I’m afraid so…RVec<T> is a nicer vector<T>: if T is itself a vector<U>, suddenly most of RVec’s helper functions don’t know what to do: what’s the mean of a vector of vectors? Turns out that you wanted the mean per column and I didn’t know and even that only makes sense because you know that each sub-vector has the same length, but in general you could have each vector in the vector with a different number of “columns”.

So the typical workflow would be to create a few helper functions that act on vector<vector<T>> and just invoke those as df.Filter(some_vectorvector_op, {"vectorvector_branch"}).Define("means", means_by_column, {"vectorvector_branch"}); etc.

Cheers,
Enrico

P.S.
Posts in the newbie section get deleted after a while. I think this thread might be useful to other users dealing with RDF+vector<vector>. Can I move it outside of the newbie section?
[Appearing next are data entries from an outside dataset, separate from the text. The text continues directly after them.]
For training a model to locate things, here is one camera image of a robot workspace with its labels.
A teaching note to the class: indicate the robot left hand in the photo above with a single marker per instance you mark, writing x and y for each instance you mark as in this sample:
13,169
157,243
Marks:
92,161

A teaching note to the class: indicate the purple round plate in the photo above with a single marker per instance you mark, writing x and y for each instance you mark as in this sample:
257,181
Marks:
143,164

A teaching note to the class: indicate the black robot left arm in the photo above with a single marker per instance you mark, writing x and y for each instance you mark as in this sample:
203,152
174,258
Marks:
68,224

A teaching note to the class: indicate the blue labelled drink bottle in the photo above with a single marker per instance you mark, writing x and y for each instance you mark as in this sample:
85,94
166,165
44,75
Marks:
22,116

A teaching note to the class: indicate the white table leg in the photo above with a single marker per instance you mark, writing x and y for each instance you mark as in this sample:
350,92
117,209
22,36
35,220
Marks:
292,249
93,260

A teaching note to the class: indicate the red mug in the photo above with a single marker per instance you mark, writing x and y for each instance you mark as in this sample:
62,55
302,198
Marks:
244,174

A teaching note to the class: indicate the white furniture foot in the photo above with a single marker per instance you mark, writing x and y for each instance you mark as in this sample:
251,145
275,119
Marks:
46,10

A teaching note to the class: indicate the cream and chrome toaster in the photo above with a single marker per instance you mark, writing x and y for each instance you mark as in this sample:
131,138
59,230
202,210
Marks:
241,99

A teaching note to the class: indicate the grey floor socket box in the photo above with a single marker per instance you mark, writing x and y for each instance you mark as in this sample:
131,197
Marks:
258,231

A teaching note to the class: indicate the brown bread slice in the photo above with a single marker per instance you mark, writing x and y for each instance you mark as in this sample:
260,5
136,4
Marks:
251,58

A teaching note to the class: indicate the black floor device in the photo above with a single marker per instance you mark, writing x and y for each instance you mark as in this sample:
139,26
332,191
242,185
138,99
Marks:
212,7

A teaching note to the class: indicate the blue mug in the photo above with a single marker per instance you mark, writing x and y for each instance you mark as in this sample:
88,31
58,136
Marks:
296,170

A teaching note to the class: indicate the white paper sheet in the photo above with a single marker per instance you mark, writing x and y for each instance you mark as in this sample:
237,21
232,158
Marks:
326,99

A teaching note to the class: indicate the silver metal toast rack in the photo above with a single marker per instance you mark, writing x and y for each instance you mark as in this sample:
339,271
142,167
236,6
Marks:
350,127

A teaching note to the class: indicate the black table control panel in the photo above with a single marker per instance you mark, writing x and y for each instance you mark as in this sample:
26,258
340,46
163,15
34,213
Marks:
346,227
fstocker · September 10, 2019, 7:14pm

Cool, and then it’s fine if Histo1D("allDaughterMean_dEdX") is filled with each element of the vector of means right?
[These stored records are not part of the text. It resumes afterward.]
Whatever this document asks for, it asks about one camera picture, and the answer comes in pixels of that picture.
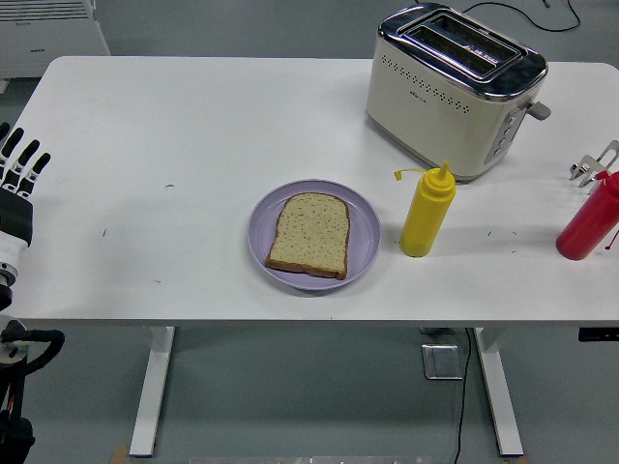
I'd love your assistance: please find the white table leg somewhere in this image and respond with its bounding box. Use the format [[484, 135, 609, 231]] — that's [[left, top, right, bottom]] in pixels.
[[128, 326, 176, 458], [472, 327, 525, 458]]

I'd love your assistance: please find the white heater appliance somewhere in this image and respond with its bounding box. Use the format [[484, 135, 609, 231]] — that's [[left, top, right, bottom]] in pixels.
[[0, 0, 111, 93]]

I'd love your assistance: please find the silver metal rack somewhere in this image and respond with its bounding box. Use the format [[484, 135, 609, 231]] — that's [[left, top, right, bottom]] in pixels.
[[568, 139, 619, 194]]

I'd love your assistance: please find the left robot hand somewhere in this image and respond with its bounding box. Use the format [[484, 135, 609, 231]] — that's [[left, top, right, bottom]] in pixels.
[[0, 121, 52, 272]]

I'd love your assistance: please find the slice of bread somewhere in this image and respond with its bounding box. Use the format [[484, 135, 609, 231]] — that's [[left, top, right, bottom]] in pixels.
[[264, 191, 351, 280]]

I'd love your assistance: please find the yellow squeeze bottle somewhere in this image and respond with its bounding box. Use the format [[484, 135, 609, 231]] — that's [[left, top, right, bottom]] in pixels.
[[394, 159, 458, 258]]

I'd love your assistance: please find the cream and chrome toaster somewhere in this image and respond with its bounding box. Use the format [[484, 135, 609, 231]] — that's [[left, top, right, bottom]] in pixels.
[[364, 2, 552, 184]]

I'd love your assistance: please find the black floor cable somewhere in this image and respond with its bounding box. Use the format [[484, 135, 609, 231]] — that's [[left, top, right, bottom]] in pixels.
[[452, 328, 473, 464]]

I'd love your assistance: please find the metal floor socket plate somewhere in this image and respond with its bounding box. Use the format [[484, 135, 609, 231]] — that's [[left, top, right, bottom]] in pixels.
[[420, 342, 464, 381]]

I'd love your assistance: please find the black toaster power cord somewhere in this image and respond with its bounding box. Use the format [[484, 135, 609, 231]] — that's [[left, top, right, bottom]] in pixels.
[[458, 0, 581, 34]]

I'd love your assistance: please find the purple plate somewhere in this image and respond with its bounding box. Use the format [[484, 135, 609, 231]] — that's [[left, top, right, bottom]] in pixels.
[[248, 179, 383, 292]]

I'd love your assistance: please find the red squeeze bottle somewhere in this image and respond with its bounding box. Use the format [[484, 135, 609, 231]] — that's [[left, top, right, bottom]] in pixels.
[[554, 168, 619, 262]]

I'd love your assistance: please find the black table control panel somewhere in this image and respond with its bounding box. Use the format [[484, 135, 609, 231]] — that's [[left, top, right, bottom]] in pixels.
[[577, 327, 619, 342]]
yes exactly I wanted a distribution of those mean values per column

Turns out that you wanted the mean per column and I didn’t know and even that only makes sense because you know that each sub-vector has the same length, but in general you could have each vector in the vector with a different number of “columns”.

actually my column-length and amount of columns can vary (I realised now) so to be sure I’ll every time call the vector.size() to compute the mean. thanks for the heads up there

I assume that calling specifically these for-loops will increase computing time, right? I hope not significantly, is there no Object in root like RMatrix, that could have these things inside? Maybe it could make sense if looking at TTrees that are double nested like the one I use. just wondering.

Feel free to move this topic where it fits, thank you for your helpful recommendations on the workflow, this will help a lot.

Cheers
francesca

eguiraud · September 10, 2019, 7:23pm

Not at all! At some point there was going to be a loop anyway, also within RVec functions (they just hide it). Hot for loops are a typical performance bottleneck in python, but in C++ they are the one way to run over a vector. In fact, avoiding to write for loops explicitly in python is faster precisely because that way the looping will be pushed down to some low-level C code, which loops fast(er than native python).

You could absolutely store the values in a matrix the moment you create your input file, and then use RDF to process the matrices. ROOT has TMatrix, for example. But if these vector<vector<T>> are not rectangular (each row might have a different length) then you might want to create your own class to represent the data the way you want. Whatever you do RDF should be able to read the data back.

Cheers,
Enrico

fstocker · September 10, 2019, 7:53pm

thanks for your explanations! I see now more how I could tweak or adjust things to my custom needs.

best
Francesca

system · September 24, 2019, 8:05pm

This topic was automatically closed 14 days after the last reply. New replies are no longer allowed.